** What to produce **
Would you please copy the part of the material below that opens with the line containing "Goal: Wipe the" and closes with the line containing "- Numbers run"? Copy it exactly, and only it.

** Extracted entries **
==========

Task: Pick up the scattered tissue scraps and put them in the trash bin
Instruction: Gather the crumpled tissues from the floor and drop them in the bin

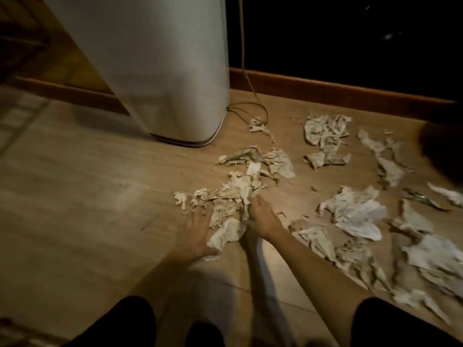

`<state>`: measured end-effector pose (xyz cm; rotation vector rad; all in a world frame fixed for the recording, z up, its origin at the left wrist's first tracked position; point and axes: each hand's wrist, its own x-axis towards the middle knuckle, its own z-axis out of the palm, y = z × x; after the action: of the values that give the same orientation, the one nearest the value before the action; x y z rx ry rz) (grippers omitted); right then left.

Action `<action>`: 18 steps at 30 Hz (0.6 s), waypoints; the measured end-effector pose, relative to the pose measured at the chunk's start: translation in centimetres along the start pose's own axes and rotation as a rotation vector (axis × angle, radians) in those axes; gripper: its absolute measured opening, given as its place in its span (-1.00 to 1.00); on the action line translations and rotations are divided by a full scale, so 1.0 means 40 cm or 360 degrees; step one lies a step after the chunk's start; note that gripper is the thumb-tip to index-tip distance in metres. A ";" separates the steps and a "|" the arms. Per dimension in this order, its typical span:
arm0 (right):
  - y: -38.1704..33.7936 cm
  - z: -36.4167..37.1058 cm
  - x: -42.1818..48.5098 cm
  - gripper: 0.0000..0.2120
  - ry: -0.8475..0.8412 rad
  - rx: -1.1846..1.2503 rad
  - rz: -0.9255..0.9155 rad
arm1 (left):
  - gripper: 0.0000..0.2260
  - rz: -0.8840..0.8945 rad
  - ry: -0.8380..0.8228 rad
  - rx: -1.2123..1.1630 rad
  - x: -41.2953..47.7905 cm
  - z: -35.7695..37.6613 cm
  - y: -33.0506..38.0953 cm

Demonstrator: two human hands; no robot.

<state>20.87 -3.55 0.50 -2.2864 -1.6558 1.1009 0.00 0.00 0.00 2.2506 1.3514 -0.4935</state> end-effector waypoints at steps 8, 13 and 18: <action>0.073 0.087 0.373 -0.46 0.0100 -0.0355 -0.0215 | 0.10 0.0147 0.0132 0.0104 0.277 0.142 -0.056; 0.073 0.170 0.365 -0.68 0.0472 -0.0136 -0.0341 | -0.44 0.0415 0.0402 0.0071 0.277 0.167 -0.042; 0.115 0.190 0.281 -0.76 0.0583 0.0069 -0.0346 | -0.75 0.0572 0.0555 -0.0359 0.237 0.140 -0.025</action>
<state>21.44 1.93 -12.71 -2.0647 -1.6591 0.6211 3.04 4.14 -9.80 2.3831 1.0506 0.1741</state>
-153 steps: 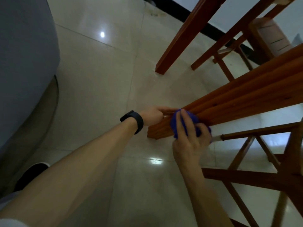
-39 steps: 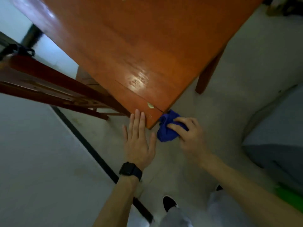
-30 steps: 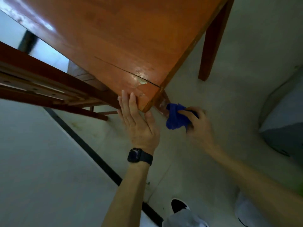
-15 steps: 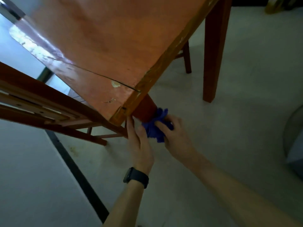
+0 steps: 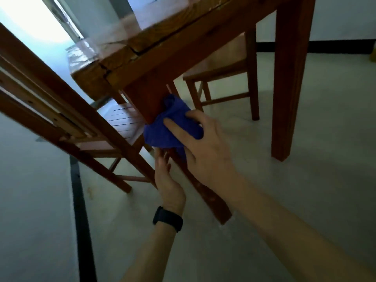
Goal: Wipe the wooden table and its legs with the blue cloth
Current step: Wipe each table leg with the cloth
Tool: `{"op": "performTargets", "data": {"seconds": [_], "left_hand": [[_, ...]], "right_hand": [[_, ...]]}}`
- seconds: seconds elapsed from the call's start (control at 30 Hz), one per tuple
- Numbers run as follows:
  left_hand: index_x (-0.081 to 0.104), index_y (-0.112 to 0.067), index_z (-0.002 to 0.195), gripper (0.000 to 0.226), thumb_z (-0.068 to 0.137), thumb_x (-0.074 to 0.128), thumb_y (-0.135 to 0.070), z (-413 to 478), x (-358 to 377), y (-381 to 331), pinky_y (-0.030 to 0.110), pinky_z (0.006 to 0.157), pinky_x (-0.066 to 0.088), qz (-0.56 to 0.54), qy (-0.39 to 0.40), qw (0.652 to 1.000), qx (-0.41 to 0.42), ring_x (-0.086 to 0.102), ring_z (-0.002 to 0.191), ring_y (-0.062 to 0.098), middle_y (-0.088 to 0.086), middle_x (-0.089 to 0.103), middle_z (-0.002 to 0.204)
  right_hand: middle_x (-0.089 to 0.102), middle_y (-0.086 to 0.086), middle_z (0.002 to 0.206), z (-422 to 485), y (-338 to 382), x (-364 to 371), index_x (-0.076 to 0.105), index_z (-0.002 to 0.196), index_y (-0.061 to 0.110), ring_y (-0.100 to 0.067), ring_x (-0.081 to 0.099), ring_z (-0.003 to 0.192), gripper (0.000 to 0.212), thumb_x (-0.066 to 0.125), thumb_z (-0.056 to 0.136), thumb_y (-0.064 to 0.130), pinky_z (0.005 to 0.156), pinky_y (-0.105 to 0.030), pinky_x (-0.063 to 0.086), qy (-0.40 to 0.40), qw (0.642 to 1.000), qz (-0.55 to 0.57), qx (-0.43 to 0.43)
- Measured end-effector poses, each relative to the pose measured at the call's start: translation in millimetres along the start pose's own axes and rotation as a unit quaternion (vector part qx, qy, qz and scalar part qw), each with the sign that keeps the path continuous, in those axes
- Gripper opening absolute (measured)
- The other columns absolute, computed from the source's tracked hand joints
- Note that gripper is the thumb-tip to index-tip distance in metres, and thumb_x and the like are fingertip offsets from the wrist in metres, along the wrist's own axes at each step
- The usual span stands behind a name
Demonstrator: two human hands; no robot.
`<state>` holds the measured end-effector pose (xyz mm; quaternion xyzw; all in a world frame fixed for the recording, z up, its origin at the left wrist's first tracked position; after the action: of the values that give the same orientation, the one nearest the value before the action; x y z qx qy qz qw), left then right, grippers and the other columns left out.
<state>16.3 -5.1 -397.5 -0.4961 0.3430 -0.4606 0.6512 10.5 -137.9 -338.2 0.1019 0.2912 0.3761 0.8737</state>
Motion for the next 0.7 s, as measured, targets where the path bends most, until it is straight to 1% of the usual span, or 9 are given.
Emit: {"op": "performTargets", "data": {"seconds": [0.1, 0.23, 0.3, 0.37, 0.43, 0.5, 0.57, 0.63, 0.7], "left_hand": [[0.046, -0.046, 0.133, 0.051, 0.087, 0.034, -0.063, -1, -1, -1, 0.048, 0.114, 0.037, -0.012, -0.012, 1.000, 0.020, 0.054, 0.124, 0.002, -0.025, 0.059, 0.130], [0.042, -0.058, 0.130, 0.061, 0.073, 0.032, -0.078, -5, -3, 9, 0.050, 0.117, 0.028, -0.022, 0.029, 0.999, 0.010, 0.044, 0.135, 0.007, -0.019, 0.049, 0.144], [0.043, -0.059, 0.132, 0.062, 0.074, 0.033, -0.079, -7, -7, 15, 0.052, 0.118, 0.025, -0.036, 0.061, 0.997, -0.004, 0.042, 0.137, 0.006, -0.020, 0.047, 0.147], [0.047, -0.055, 0.133, 0.061, 0.078, 0.034, -0.078, -8, -14, 16, 0.050, 0.117, 0.026, -0.038, 0.082, 0.996, -0.010, 0.044, 0.135, 0.004, -0.019, 0.048, 0.147], [0.055, -0.056, 0.126, 0.050, 0.088, 0.027, -0.071, -4, -20, 11, 0.047, 0.116, 0.029, -0.049, 0.083, 0.995, -0.012, 0.051, 0.129, 0.003, -0.020, 0.056, 0.140], [0.062, -0.056, 0.119, 0.049, 0.092, 0.021, -0.062, 2, -26, 7, 0.045, 0.115, 0.030, -0.062, 0.083, 0.994, -0.022, 0.055, 0.125, 0.005, -0.019, 0.060, 0.135], [0.063, -0.048, 0.117, 0.051, 0.091, 0.022, -0.061, 6, -30, 7, 0.045, 0.114, 0.032, -0.071, 0.092, 0.993, -0.037, 0.057, 0.122, 0.006, -0.018, 0.063, 0.130], [0.062, -0.046, 0.118, 0.052, 0.089, 0.023, -0.063, 6, -34, 13, 0.045, 0.113, 0.034, -0.073, 0.106, 0.990, -0.056, 0.057, 0.121, 0.005, -0.019, 0.063, 0.127], [0.059, -0.051, 0.123, 0.054, 0.088, 0.021, -0.067, 3, -35, 15, 0.042, 0.113, 0.033, -0.070, 0.144, 0.985, -0.066, 0.054, 0.124, 0.003, -0.021, 0.059, 0.133]], "right_hand": [[0.032, -0.011, 0.136, -60, -25, 30, 0.038, 0.143, 0.035, -0.037, 0.048, 0.109, 0.066, 0.062, 0.083, 0.022, 0.083, -0.042, 0.053, 0.054, 0.997, -0.048, -0.023], [0.037, -0.004, 0.132, -143, -67, 54, 0.045, 0.138, 0.039, -0.034, 0.056, 0.107, 0.072, 0.074, 0.075, 0.020, 0.070, -0.044, 0.060, 0.208, 0.974, -0.087, -0.018], [0.037, -0.001, 0.132, -134, -64, 38, 0.042, 0.139, 0.042, -0.028, 0.055, 0.110, 0.061, 0.061, 0.083, 0.026, 0.076, -0.040, 0.059, 0.199, 0.978, -0.060, 0.011], [0.038, -0.004, 0.134, -95, -44, 11, 0.040, 0.143, 0.039, -0.022, 0.050, 0.112, 0.056, 0.046, 0.089, 0.031, 0.085, -0.033, 0.053, 0.132, 0.991, -0.020, 0.030], [0.036, -0.009, 0.137, -49, -16, -15, 0.042, 0.145, 0.031, -0.022, 0.045, 0.117, 0.054, 0.042, 0.091, 0.032, 0.093, -0.032, 0.043, 0.054, 0.998, -0.019, 0.013], [0.035, -0.011, 0.139, -13, 11, -24, 0.040, 0.148, 0.029, -0.024, 0.042, 0.122, 0.055, 0.040, 0.093, 0.033, 0.098, -0.032, 0.039, 0.016, 0.999, -0.040, -0.022], [0.032, -0.011, 0.143, -2, 18, -11, 0.033, 0.149, 0.035, -0.026, 0.039, 0.127, 0.056, 0.043, 0.094, 0.031, 0.101, -0.032, 0.038, 0.040, 0.997, -0.054, -0.048], [0.031, -0.011, 0.142, -26, 6, 16, 0.035, 0.145, 0.036, -0.031, 0.043, 0.125, 0.062, 0.056, 0.088, 0.023, 0.100, -0.037, 0.044, 0.086, 0.993, -0.067, -0.037], [0.032, -0.010, 0.136, -75, -12, 48, 0.040, 0.137, 0.037, -0.035, 0.050, 0.118, 0.066, 0.068, 0.082, 0.014, 0.090, -0.038, 0.052, 0.182, 0.974, -0.129, -0.034]]}}
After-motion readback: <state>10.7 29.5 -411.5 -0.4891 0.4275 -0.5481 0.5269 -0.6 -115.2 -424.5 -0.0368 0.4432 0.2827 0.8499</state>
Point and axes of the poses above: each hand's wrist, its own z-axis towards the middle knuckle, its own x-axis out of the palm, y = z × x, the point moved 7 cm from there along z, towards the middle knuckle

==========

** Your solution **
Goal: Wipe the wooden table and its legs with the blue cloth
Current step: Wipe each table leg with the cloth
Tool: `{"op": "performTargets", "data": {"seconds": [_], "left_hand": [[_, ...]], "right_hand": [[_, ...]]}}`
- seconds: seconds elapsed from the call's start (control at 30 Hz), one per tuple
- Numbers run as follows:

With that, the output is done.